§ **EXERCISE DESCRIPTION**: Print the listing below only from the line that has "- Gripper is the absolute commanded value" through the line that has "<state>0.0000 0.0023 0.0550", exactly, and drop any picture.
[Opening DATASET CONTENT section]
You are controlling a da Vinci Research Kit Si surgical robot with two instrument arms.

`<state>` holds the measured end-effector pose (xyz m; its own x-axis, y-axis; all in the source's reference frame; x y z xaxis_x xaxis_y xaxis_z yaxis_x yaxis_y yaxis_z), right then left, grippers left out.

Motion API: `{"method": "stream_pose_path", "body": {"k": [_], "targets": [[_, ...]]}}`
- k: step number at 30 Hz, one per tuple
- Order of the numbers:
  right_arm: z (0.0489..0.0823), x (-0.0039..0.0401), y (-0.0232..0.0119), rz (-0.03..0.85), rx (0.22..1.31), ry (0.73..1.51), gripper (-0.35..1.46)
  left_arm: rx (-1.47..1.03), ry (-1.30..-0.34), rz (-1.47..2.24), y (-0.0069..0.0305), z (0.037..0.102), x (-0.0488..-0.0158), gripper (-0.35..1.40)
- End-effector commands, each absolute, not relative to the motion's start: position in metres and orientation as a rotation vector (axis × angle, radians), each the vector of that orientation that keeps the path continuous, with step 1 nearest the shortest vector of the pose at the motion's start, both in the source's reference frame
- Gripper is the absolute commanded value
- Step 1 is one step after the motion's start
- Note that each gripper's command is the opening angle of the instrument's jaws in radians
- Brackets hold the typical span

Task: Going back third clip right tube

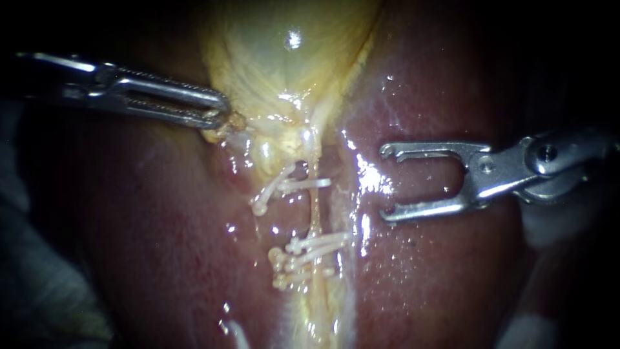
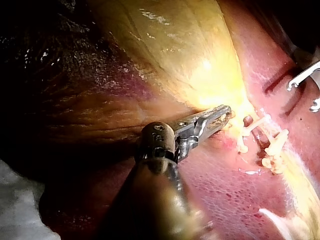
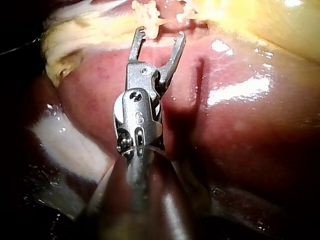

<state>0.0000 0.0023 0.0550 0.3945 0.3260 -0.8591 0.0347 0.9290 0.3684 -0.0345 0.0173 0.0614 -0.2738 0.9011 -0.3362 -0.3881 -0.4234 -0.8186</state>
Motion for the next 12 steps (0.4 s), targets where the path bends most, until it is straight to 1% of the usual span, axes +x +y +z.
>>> {"method": "stream_pose_path", "body": {"k": [1,12], "targets": [[0.055,0.0001,0.0023,0.189,0.354,1.157,0.5,-1.028,-0.775,1.827,0.0173,0.0615,-0.0345,-0.35],[0.0551,0.0002,0.0022,0.19,0.353,1.157,0.5,-1.026,-0.777,1.83,0.0173,0.0615,-0.0342,-0.35]]}}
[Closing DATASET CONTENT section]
§ **ANSWER**:
- Gripper is the absolute commanded value
- Step 1 is one step after the motion's start
- Note that each gripper's command is the opening angle of the instrument's jaws in radians
- Brackets hold the typical span

Task: Going back third clip right tube


<state>0.0000 0.0023 0.0550 0.3945 0.3260 -0.8591 0.0347 0.9290 0.3684 -0.0345 0.0173 0.0614 -0.2738 0.9011 -0.3362 -0.3881 -0.4234 -0.8186</state>

The answer requires no additions.